Progressives have a nurturant parent model that is gender neutral and assumes children and the world is a good place, and our job is to make it better. The values are
- freedom
- opportunity
- prosperity
- fairness
- open, two-way communication
- community-building
The conservatives have factions, but they found their common interests and invested in institutes and think tanks, which paid off in media exposure.
The progressive Enlightenment emphasizes truth, but the truth must be presented in way that fits people’s frames. Concepts are instantiated as synapses in our brains, and facts that don’t fit aren’t strong enough to create new structures.
Self-interest forms the basis of conservative values, but doesn’t act on the surface. People will vote against the candidate who gives them tax cuts if they identify with the values of the other candidate, even if that’s a worse choice for them personally.
Tailoring issues to polls can be useful, but the conservatives real method is to say what they idealistically believe, they talk to their base using the frames of the base. The undecided in the middle have multiple frames present, and you can activate one with your language. Clinton’s “welfare reform” and “the age of big government is over” did this by stealing the enemy’s language.
Taken further it becomes Orwellian — opposite — like Clear Skies and Healthy Forests. It signals where they are pushing unpopular initiatives and are vulnerable. See Frank Luntz. Deceptive frame is morally reprehensible and eventually backfires.
But the words must follow from ideas. The idea, the frame, is already is people’s minds. If it isn’t, you suffer from hypocognition, the lack of a needed concept.
(It occurred to me while visiting Germany that Germans don’t mind paying their high taxes because it’s a great value; they get awesome service for their tax dollar. I think Americans are used to a certain level of service and figure taxes will go up without a corresponding increase in service. Could service level in the business sense be used in government?)
Progressives are often on the defensive because the conservatives are better funded. Progressives fund grassroots, conservatives fund infrastructure. The right cuts taxes, the left helps the poor, and the right privatizes the left.
Solution: talk about values. See the Rockridge Institute.
Strategic conservative initiatives attack at the root: tax cuts disable many social programs, tort reform disables many environmental lawsuits (and subsequently cuts donor money from Democrats).

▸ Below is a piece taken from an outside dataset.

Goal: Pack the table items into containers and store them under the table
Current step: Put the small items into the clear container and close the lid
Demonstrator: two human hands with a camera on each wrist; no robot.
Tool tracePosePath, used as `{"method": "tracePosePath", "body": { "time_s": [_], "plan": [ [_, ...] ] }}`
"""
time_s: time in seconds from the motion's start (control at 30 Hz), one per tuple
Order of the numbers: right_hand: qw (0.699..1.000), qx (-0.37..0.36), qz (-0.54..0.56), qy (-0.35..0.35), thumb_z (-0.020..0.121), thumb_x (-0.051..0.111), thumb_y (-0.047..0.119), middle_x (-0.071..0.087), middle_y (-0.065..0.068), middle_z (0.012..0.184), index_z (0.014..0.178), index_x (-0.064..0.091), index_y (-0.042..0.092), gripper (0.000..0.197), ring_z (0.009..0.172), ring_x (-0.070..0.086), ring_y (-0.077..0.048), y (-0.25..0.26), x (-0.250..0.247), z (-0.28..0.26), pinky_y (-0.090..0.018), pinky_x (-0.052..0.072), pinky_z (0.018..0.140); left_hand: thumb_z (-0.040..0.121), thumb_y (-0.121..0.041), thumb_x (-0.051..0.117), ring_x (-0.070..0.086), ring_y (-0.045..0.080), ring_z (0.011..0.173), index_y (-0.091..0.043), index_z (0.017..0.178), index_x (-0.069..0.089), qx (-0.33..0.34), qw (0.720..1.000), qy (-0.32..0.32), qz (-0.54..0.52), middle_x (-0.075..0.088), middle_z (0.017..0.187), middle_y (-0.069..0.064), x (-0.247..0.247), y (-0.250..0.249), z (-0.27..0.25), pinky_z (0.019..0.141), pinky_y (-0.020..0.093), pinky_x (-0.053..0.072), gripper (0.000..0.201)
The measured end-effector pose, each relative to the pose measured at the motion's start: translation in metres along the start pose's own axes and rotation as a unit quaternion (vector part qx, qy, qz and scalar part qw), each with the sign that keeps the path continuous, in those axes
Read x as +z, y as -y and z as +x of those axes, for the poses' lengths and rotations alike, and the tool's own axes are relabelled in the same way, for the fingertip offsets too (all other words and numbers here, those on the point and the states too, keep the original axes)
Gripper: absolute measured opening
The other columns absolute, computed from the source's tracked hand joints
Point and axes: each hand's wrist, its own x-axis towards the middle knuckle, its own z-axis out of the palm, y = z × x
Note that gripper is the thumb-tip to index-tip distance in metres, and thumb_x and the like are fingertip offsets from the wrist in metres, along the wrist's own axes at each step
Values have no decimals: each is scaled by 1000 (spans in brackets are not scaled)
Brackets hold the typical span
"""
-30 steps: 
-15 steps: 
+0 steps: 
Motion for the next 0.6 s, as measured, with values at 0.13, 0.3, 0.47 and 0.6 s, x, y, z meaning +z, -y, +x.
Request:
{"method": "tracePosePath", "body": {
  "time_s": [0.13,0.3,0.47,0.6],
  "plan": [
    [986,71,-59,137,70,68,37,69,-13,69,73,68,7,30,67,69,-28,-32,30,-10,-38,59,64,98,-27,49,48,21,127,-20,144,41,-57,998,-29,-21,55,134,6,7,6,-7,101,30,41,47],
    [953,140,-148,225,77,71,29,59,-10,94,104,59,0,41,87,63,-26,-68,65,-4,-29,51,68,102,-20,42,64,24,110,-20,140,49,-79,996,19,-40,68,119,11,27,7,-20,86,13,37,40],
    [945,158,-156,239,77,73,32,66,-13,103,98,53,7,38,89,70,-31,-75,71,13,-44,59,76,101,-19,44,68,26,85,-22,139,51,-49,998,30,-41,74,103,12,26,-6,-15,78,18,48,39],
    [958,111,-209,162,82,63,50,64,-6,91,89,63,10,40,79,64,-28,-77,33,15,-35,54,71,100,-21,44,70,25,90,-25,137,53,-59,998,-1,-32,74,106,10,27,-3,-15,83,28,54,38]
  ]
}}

Strategic initiatives can start as slippery slope issues: Intelligent design, partial-birth abortion…
Hierarchy of action: identify your moral values, generate political ideas, invest in infrastructure, frame those ideas in language.
The media requires stories, and stories require frames.
Voters vote based on their identity: who they are, what values they have, and who and what they admire, more so than based on self-interest.
Some Conservatives are better named radical right-wingers.
Schwarzenegger = stereotypical strict father. He used a Voter Revolt frame, which turned around is a Right Wing Power Grab frame, claiming to represent the people while leveraging the resources of the Republican infrastructure.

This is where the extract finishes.